The Korea Herald


[Daniel Fiedler] Lawyers as lawyers of no privilege

By Yu Kun-ha

Published : Feb. 28, 2012 - 10:36

    • Link copied

Recently three new lawyers in South Korea accepted positions with the South Korean government. While this by itself is not remarkable, what is remarkable is that these lawyers accepted positions at a lower entry level than any lawyer had previously accepted. These lawyers will enter at grade six on a scale that starts with grade nine and rises to grade one. 

Many lawyers were shocked by this as lawyers have always entered into government service at a minimum of grade five; a grade that practically guaranteed that they would rise to become top government officials during their career.

Also upsetting for current and prospective members of the bar was that these new lawyers would be subordinate to individuals who were not lawyers and who had “merely” passed a state civil service examination.

This latest blow to the prestige of South Korean lawyers comes on the heels of the expansion of the number of lawyers admitted yearly and the approval of both the European Union and the United States Free Trade Agreements which provide for opening up of the South Korean legal service industry.

However, while lawyers in South Korea may be ruing the loss of their status, the average South Korean citizen, resident or businessperson should be celebrating. South Korea’s lawyers are arguably the last of the "yangban" and the demise of their legal monopoly is another step towards South Korea’s solidification of its status as a fully democratized country on a par with its economic status.

This step began over 10 years ago when the South Korean bar exam was expanded to allow 1,000 successful entrants. The process took a major leap forward with the establishment of the post-graduate law school system over three years ago. Thus in April of this year 1,500 of the first graduates from these law schools will be admitted to the practice of law in South Korea.

Comparing this current number of entrants to the mid-1990s when the number of entrants was limited to 300 or looking back to the 1960s and 1970s when the number of successful bar examinees was often in the single digits, or, as in one year, was only one, shows the dramatic increase in the number of lawyers in South Korea.

Despite the large increase in the number of new lawyers the number appointed by the South Korean Supreme Court or Supreme Prosecutor’s Office as a new judge or prosecutor remains in the low hundreds. Before the expansion of the number of lawyers and well before the introduction of the new law schools, an individual who successfully passed the bar exam was guaranteed a position as a judge or prosecutor.
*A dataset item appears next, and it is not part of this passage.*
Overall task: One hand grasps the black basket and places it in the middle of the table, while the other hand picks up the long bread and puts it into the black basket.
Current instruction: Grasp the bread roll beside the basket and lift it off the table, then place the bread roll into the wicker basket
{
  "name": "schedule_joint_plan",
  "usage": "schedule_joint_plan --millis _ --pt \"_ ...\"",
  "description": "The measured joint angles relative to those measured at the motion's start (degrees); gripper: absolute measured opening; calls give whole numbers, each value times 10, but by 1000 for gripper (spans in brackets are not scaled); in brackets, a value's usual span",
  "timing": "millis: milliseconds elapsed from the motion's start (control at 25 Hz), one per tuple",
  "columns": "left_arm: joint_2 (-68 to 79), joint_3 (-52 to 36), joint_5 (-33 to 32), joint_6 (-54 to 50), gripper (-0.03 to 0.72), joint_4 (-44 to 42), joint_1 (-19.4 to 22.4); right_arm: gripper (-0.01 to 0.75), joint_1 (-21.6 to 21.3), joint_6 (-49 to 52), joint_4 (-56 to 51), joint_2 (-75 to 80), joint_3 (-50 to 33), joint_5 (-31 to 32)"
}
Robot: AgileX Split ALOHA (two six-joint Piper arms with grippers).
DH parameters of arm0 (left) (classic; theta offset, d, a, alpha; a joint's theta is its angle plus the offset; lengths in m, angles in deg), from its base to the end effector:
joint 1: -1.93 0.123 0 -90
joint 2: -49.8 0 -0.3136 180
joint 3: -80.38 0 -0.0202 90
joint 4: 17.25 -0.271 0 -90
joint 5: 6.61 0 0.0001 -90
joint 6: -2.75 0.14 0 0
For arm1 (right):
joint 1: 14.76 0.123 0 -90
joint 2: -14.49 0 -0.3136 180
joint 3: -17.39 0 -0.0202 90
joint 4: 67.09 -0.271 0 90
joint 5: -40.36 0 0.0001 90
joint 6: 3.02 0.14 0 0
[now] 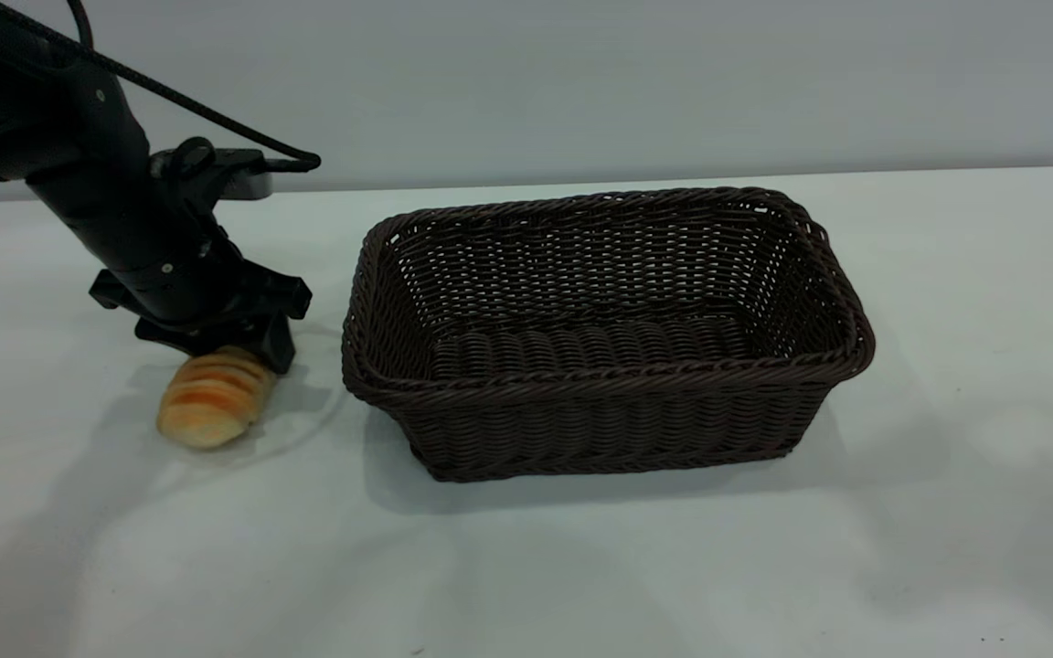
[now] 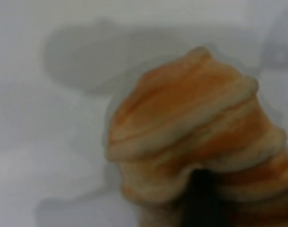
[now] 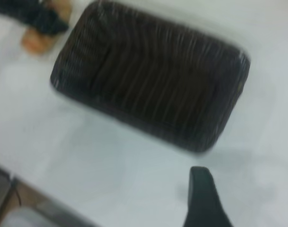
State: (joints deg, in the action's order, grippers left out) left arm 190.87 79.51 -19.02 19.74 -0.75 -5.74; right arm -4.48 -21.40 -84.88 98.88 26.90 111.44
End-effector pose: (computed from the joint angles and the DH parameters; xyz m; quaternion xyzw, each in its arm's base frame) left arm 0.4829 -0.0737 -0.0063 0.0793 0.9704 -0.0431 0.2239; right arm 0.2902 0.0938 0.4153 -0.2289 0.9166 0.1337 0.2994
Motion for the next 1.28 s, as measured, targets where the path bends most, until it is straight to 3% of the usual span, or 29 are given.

At that time the term ‘bar exam’ was a misnomer -- the exam was closer to the mandarin examinations of the Chinese dynasties than to the bar exam system used in Western democracies.

Thus 20 or 30 years ago passing the Korean bar exam guaranteed one a lifetime of prestige in government service which, for those who did not marry into a chaebol family, was followed by an absurdly lucrative private practice reaping immense monopoly profits from common people by dint of the connections to one’s former colleagues.

Thus the increase in the number of entrants to the bar will force the majority of new lawyers to enter the market directly as lawyers. Since these new lawyers will be unable to compete with older established lawyers with “connections” to the judiciary, they will be forced to expand the range of legal services they offer and will have to cater to the demands of their clients.

The three lawyers who took a lower grade position in the government are just the tip of the iceberg. In another 10 years a majority of lawyers will not have been former judges or prosecutors; they will have spent years specializing in a particular area of law and will have become legal experts by dint of hard work and diligence.

Therefore the graduates of the new law schools who will soon become new lawyers must lower their expectations of what entry to the bar means for their lives. Instead of studying for years for success on one exam they will be learn that they must prove every single day of their careers that they deserve to succeed. Those who fail to perform adequately will find that even admission to the South Korean bar will neither guarantee a lifetime of ease, nor should it.

And the average South Korean citizen and those of us who reside or do business in South Korea will soon be able to hire lawyers who will focus on the needs of their clients, who will work hard every day to meet those needs, and who will be sufficiently specialized and experienced to meet those needs.

By Daniel Fiedler

Daniel Fiedler is a professor of law at Wonkwang University. He also holds an honorary position as the lawyer representative for international marriages in Namwon. -- Ed.